Amid the torrent of scornful and condescending comment which burst over Mr Duncan Smith's head after his 'unite or die' statement, one point was often overlooked. He has to lead, or try to lead, the Conservative party in his own way. The sniping at him, which commentators who never face anything more frightening than a computer screen said he should rise above, had created in him a vexation — a paranoia, his enemies would say — which could no longer be suppressed. He had to give vent to his feelings, even at the risk of making himself look like the secretary of an obscure golf club who has lost his cool when certain members yet again fail to show him the respect to which he feels he is entitled.
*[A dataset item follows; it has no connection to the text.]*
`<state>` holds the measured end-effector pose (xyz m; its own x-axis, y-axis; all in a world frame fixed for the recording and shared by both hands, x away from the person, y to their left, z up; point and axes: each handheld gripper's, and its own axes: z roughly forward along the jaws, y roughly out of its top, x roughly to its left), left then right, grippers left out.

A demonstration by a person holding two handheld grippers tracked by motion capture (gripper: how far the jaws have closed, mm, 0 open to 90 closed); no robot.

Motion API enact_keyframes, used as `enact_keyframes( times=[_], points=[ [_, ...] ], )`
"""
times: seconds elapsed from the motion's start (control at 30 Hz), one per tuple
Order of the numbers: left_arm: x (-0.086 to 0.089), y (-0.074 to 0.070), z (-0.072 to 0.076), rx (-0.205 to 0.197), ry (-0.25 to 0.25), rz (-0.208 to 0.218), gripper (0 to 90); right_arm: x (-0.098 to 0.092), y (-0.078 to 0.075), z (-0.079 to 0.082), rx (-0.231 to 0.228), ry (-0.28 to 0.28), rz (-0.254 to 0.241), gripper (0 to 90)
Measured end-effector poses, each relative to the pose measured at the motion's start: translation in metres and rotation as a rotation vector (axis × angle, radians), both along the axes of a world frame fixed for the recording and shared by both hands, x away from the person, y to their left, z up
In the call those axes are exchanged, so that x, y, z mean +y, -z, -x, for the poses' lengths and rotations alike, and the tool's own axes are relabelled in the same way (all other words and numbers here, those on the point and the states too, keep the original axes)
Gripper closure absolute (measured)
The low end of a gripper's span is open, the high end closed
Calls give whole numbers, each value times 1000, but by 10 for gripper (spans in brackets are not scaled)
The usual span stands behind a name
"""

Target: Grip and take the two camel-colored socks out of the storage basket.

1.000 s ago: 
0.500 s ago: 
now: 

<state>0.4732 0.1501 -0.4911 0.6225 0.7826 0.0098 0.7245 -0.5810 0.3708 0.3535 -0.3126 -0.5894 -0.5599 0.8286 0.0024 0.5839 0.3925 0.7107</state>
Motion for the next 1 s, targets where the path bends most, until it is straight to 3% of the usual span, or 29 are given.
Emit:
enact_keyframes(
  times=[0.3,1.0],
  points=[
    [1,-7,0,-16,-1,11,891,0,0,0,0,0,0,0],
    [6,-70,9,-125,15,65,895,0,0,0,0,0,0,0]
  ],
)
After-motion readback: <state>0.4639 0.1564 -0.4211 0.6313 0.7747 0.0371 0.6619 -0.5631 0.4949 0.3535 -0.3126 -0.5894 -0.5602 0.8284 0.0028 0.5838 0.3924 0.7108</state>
Mr Duncan Smith needs a showdown in order to learn how to be himself in the more or less impossible job which he has taken on. It is a pity that the first sign of fighting spirit he has shown has been directed at his own MPs, but perhaps it will be followed by aggression directed against the government. The quietness with which Mr Duncan Smith has approached the task of dismantling New Labour has not proved an unqualified success. In order to put heart and hope into his own troops, he must land some blows on the government, and this is perhaps something he can only do when he himself feels absolutely desperate. He is a man who needs a crisis in order to give of his best, and therefore he has manufactured one. This argument may amount to clutching at straws, but expectations of Mr Duncan Smith's leadership are now so low that he is in a good position to exceed them.